Action item: Wherever a line in the data below holds "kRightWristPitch", copy that line.

==== Data in this exercise ====

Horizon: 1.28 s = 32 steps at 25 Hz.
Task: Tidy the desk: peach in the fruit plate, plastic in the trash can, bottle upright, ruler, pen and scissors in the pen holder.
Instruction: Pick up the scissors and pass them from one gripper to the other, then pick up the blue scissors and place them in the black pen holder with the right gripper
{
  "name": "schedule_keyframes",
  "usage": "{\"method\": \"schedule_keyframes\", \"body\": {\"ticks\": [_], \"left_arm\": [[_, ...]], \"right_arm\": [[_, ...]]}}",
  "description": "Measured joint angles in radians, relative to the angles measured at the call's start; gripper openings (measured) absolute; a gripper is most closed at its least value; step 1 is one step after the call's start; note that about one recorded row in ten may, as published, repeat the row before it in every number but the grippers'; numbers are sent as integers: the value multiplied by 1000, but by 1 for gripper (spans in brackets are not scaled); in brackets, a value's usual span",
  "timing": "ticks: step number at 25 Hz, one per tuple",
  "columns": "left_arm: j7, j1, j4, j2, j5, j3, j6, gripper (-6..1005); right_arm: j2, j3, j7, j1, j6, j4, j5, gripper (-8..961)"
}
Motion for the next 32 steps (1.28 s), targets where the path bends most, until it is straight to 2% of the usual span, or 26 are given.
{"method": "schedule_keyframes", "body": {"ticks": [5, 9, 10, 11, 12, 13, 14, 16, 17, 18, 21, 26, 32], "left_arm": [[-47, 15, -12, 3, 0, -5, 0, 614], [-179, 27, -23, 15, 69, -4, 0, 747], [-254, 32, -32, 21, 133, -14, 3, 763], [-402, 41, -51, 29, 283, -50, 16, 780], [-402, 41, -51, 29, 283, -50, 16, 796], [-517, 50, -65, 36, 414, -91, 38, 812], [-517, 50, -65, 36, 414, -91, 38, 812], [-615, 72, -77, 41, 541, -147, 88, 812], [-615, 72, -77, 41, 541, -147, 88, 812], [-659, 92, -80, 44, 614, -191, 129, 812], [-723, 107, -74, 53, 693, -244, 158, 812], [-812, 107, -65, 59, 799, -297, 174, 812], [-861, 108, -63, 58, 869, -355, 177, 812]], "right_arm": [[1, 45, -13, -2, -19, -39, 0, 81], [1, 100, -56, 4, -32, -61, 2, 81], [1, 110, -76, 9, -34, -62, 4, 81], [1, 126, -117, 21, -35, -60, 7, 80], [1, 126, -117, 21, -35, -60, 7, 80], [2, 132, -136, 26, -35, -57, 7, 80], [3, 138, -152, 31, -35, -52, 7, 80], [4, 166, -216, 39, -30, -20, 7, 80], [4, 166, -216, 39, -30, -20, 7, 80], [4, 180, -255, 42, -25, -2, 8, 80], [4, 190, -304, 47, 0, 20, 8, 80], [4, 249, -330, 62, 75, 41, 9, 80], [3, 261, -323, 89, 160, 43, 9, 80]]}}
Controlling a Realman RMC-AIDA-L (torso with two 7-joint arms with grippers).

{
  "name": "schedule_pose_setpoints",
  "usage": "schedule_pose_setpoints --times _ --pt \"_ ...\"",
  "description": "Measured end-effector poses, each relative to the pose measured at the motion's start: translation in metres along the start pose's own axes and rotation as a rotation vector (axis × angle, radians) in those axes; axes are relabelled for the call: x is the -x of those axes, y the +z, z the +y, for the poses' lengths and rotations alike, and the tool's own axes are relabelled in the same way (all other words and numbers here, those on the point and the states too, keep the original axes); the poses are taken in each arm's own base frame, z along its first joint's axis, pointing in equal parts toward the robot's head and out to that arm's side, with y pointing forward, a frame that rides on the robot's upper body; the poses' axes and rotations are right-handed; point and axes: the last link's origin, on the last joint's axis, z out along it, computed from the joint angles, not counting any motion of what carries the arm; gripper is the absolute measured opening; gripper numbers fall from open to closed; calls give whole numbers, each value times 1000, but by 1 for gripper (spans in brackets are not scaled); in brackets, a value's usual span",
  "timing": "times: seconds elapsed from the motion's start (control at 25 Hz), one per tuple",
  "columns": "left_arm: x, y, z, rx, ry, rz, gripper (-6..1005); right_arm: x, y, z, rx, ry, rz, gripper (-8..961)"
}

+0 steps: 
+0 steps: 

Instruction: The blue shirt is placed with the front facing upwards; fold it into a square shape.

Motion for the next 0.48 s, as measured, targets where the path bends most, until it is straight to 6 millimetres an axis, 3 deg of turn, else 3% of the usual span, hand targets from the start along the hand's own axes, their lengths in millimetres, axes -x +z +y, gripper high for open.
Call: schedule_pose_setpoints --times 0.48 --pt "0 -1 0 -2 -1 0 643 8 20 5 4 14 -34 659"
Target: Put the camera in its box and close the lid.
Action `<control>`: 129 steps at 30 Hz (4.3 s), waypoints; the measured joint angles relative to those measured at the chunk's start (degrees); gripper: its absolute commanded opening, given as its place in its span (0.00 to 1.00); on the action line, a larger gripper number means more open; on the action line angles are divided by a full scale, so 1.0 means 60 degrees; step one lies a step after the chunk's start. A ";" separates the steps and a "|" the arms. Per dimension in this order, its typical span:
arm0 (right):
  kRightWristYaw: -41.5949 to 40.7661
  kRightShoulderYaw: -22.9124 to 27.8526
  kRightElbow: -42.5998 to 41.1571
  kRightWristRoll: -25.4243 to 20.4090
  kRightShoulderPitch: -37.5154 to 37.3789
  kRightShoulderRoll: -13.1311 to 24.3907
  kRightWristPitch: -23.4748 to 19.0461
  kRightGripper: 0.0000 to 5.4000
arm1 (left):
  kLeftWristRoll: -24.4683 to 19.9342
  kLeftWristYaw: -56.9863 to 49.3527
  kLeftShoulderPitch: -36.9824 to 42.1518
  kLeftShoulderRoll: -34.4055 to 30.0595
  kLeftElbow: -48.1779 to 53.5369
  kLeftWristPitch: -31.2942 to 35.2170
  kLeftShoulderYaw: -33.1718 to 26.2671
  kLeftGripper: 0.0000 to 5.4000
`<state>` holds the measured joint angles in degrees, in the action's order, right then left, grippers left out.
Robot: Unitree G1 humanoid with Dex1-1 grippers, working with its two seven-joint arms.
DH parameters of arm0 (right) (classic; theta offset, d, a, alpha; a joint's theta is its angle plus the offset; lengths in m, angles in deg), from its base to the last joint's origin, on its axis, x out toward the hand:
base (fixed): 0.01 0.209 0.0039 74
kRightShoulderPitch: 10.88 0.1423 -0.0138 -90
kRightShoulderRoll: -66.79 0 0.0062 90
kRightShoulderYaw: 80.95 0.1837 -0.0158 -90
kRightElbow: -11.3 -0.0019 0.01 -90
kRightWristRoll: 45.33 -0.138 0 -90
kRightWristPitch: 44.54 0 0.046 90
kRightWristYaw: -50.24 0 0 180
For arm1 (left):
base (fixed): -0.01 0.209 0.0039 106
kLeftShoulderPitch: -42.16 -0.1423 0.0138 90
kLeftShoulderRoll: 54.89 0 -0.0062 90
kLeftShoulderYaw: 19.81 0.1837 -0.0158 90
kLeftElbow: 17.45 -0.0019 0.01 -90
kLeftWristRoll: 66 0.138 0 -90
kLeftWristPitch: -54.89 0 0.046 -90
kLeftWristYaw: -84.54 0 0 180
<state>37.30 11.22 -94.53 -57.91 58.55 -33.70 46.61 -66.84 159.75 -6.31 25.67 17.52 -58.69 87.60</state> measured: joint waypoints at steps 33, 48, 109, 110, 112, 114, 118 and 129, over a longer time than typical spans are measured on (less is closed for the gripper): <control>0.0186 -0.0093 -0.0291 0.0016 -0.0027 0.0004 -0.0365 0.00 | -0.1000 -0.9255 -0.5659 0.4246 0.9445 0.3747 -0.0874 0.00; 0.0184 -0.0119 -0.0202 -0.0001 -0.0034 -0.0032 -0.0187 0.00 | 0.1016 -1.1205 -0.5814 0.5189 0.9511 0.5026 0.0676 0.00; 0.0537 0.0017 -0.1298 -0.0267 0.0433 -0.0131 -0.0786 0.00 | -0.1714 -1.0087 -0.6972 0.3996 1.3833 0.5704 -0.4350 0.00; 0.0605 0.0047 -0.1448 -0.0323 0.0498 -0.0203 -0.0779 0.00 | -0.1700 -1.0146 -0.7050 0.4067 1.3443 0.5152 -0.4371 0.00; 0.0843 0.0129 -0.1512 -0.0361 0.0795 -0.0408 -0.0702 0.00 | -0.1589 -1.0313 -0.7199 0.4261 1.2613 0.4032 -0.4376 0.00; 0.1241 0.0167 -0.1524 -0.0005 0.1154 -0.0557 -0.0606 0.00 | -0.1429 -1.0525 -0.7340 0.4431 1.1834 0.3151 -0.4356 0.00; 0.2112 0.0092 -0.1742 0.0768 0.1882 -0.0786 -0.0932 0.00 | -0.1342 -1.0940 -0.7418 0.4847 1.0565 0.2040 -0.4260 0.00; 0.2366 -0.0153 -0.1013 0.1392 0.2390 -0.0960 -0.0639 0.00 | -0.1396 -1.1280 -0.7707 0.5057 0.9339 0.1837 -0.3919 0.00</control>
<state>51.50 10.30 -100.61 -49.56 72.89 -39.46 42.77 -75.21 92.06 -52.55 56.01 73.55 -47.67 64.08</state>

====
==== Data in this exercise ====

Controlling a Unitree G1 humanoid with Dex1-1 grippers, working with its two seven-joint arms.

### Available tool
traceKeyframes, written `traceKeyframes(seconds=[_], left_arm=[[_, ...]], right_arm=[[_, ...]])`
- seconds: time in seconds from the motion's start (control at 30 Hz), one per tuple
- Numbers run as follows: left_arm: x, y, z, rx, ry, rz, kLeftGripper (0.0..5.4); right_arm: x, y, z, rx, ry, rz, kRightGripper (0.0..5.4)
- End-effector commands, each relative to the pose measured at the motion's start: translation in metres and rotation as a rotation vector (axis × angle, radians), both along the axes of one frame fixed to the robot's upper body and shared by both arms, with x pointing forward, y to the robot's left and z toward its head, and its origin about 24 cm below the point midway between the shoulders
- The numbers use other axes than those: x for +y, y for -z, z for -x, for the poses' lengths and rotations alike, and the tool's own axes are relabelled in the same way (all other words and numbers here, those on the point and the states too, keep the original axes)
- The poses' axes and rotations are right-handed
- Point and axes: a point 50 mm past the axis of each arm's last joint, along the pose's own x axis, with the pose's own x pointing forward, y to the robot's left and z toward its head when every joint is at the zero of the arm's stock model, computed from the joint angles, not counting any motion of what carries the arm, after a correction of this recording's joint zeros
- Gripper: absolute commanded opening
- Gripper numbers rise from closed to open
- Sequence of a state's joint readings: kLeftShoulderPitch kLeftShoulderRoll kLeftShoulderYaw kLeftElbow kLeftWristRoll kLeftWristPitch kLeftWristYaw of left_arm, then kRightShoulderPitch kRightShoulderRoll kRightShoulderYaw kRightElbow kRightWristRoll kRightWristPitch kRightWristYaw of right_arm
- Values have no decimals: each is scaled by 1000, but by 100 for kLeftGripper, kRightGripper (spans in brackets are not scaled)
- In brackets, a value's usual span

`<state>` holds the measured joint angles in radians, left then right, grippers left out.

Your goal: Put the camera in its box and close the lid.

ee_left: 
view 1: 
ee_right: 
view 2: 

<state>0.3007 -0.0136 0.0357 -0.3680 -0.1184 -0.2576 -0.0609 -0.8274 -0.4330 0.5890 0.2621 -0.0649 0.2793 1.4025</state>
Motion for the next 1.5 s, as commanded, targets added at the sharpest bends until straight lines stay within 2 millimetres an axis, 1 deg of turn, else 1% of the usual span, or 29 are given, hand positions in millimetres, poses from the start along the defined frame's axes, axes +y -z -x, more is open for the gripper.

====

Result of the exercise:
  kRightWristPitch: -23.4748 to 19.0461
kRightWristPitch: 44.54 0 0.046 90
- Sequence of a state's joint readings: kLeftShoulderPitch kLeftShoulderRoll kLeftShoulderYaw kLeftElbow kLeftWristRoll kLeftWristPitch kLeftWristYaw of left_arm, then kRightShoulderPitch kRightShoulderRoll kRightShoulderYaw kRightElbow kRightWristRoll kRightWristPitch kRightWristYaw of right_arm

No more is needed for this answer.